▸ **What to produce**
In the material below, list every line carrying the string "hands".

──────────────────────────────

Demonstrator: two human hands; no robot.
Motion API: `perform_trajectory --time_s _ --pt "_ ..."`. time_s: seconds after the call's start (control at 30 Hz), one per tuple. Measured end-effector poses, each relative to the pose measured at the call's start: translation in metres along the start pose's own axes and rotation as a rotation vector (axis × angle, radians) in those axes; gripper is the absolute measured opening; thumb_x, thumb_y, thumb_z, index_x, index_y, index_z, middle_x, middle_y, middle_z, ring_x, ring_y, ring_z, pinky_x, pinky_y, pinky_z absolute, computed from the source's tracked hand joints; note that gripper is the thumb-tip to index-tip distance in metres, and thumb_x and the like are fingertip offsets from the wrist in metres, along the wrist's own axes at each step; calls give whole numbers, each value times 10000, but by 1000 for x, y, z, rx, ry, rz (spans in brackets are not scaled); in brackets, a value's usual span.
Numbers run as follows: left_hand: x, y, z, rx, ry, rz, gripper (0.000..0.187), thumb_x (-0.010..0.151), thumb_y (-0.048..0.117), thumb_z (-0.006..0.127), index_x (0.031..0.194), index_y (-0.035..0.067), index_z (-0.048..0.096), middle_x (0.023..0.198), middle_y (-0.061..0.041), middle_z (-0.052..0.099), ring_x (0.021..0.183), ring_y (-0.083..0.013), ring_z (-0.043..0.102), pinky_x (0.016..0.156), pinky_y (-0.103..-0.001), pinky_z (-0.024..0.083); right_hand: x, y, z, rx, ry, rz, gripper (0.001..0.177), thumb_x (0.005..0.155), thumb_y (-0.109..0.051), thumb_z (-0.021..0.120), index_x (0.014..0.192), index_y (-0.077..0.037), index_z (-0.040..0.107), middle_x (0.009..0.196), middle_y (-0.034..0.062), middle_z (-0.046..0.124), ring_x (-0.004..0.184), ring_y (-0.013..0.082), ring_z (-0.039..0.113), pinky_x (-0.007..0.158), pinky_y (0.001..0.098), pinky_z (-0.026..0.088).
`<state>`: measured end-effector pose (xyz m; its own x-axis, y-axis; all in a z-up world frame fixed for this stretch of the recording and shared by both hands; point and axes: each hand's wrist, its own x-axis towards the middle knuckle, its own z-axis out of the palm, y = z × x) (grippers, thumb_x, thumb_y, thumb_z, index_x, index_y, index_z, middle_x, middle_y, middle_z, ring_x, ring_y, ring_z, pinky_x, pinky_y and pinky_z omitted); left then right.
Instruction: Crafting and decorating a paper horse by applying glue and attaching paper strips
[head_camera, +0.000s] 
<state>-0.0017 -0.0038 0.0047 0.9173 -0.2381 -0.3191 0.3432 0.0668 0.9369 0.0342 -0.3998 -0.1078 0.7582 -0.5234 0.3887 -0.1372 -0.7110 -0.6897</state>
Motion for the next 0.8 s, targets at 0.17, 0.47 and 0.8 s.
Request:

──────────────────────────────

▸ **Solution**
Demonstrator: two human hands; no robot.
`<state>`: measured end-effector pose (xyz m; its own x-axis, y-axis; all in a z-up world frame fixed for this stretch of the recording and shared by both hands; point and axes: each hand's wrist, its own x-axis towards the middle knuckle, its own z-axis out of the palm, y = z × x) (grippers, thumb_x, thumb_y, thumb_z, index_x, index_y, index_z, middle_x, middle_y, middle_z, ring_x, ring_y, ring_z, pinky_x, pinky_y and pinky_z omitted); left then right.

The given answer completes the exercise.